◆ **Try it**: Give back exactly the lines running from the line with "Segment the plug" to the end of the entries, and only those lines.

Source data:
#####

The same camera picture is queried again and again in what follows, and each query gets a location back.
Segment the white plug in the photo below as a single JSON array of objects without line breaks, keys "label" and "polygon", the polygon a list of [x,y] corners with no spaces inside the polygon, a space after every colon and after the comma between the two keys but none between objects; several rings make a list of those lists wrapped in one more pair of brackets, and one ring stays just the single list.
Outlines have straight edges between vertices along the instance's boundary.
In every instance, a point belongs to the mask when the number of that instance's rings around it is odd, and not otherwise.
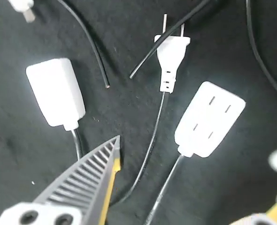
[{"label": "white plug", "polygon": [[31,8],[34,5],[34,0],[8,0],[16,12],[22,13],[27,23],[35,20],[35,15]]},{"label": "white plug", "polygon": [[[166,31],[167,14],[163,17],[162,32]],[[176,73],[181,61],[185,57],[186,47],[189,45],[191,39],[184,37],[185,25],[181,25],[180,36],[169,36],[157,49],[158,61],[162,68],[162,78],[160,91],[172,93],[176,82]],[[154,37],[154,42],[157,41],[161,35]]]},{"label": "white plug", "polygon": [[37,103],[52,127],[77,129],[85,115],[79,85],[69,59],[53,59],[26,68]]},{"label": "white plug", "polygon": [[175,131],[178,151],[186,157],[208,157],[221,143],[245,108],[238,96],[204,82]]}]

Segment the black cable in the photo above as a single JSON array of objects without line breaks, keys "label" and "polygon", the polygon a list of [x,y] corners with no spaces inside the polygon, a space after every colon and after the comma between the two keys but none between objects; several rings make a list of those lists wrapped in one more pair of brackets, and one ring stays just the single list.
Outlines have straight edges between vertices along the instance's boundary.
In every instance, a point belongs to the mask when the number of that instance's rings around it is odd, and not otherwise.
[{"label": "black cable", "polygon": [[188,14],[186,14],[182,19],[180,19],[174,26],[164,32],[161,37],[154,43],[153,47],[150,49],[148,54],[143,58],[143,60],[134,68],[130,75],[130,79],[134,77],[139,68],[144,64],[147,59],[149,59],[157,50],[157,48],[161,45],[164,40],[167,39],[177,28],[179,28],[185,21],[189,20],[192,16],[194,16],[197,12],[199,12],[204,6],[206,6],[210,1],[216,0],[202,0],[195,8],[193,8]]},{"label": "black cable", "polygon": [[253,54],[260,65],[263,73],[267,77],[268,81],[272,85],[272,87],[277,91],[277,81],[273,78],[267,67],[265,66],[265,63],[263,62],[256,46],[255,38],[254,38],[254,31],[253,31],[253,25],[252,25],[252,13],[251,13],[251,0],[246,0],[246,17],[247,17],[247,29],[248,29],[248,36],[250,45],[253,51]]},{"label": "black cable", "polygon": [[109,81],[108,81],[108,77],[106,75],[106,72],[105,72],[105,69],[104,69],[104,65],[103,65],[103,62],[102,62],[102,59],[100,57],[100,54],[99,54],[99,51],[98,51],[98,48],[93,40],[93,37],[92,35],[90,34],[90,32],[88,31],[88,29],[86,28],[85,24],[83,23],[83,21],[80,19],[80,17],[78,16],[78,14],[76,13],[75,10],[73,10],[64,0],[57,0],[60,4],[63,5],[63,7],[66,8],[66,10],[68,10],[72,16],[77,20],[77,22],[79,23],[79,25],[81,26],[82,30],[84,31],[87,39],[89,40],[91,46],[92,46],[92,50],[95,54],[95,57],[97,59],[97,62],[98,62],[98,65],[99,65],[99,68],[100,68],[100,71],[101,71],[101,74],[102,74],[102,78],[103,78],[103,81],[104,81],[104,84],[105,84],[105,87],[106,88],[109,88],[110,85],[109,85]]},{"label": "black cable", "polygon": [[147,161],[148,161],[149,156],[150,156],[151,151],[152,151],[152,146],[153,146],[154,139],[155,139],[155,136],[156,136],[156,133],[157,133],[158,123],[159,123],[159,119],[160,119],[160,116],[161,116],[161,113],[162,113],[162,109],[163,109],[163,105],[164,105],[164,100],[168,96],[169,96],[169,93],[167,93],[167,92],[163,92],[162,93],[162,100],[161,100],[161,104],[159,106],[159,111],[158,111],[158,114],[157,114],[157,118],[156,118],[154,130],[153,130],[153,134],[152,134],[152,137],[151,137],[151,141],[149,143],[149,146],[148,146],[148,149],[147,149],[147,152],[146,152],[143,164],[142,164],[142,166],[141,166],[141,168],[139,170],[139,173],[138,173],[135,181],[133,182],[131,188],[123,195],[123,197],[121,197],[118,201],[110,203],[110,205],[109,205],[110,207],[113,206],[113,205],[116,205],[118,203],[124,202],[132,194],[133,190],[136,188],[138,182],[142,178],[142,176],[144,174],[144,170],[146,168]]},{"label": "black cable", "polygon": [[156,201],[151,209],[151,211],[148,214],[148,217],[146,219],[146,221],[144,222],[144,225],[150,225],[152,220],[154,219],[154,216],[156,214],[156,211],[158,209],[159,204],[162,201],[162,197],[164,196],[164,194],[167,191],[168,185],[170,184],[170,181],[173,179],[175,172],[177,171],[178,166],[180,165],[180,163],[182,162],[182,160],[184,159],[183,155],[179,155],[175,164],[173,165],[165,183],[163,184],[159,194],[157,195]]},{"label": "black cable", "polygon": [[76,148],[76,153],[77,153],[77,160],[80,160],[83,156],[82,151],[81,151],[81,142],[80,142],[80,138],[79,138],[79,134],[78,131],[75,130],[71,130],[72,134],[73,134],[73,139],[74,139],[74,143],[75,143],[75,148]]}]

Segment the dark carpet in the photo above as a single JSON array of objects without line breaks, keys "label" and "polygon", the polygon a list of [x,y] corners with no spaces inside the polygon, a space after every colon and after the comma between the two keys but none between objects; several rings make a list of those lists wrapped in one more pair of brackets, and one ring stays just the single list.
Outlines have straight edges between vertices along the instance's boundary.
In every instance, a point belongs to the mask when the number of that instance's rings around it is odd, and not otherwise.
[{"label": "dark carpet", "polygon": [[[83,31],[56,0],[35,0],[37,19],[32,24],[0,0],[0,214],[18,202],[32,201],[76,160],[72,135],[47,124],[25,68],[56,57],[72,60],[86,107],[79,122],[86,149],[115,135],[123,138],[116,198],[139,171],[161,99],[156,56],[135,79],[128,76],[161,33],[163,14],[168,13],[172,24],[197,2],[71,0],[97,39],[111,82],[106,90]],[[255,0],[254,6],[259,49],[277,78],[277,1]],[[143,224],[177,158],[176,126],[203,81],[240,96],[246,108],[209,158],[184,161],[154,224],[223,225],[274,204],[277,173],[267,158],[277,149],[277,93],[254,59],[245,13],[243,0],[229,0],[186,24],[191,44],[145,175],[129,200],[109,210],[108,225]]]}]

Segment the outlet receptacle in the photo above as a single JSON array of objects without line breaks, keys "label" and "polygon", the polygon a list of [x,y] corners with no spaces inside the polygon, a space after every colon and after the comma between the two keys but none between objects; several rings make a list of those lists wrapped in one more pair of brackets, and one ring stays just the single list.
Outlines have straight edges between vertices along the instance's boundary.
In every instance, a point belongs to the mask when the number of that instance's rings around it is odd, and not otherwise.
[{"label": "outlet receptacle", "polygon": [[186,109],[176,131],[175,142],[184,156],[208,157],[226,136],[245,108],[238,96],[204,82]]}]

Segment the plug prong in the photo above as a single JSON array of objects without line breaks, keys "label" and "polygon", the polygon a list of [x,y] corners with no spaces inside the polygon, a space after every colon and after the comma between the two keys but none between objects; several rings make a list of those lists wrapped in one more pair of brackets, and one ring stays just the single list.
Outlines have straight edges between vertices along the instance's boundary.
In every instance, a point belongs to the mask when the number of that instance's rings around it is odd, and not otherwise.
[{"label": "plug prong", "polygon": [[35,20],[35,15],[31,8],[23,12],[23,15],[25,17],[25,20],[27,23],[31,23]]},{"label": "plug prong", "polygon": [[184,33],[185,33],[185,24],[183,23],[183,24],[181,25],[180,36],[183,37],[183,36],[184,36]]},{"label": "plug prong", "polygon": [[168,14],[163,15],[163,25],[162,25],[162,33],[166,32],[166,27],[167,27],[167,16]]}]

#####

◆ **Problem solution**:
Segment the plug prong in the photo above as a single JSON array of objects without line breaks, keys "label" and "polygon", the polygon a list of [x,y] corners with no spaces inside the polygon, a space after every colon and after the comma between the two keys but none between objects; several rings make a list of those lists wrapped in one more pair of brackets, and one ring stays just the single list.
Outlines have straight edges between vertices along the instance's boundary.
In every instance, a point belongs to the mask when the number of that instance's rings around it is odd, and not otherwise.
[{"label": "plug prong", "polygon": [[35,20],[35,15],[31,8],[23,12],[23,15],[25,17],[25,20],[27,23],[31,23]]},{"label": "plug prong", "polygon": [[184,33],[185,33],[185,24],[183,23],[183,24],[181,25],[180,36],[183,37],[183,36],[184,36]]},{"label": "plug prong", "polygon": [[168,14],[163,15],[163,25],[162,25],[162,33],[166,32],[166,27],[167,27],[167,16]]}]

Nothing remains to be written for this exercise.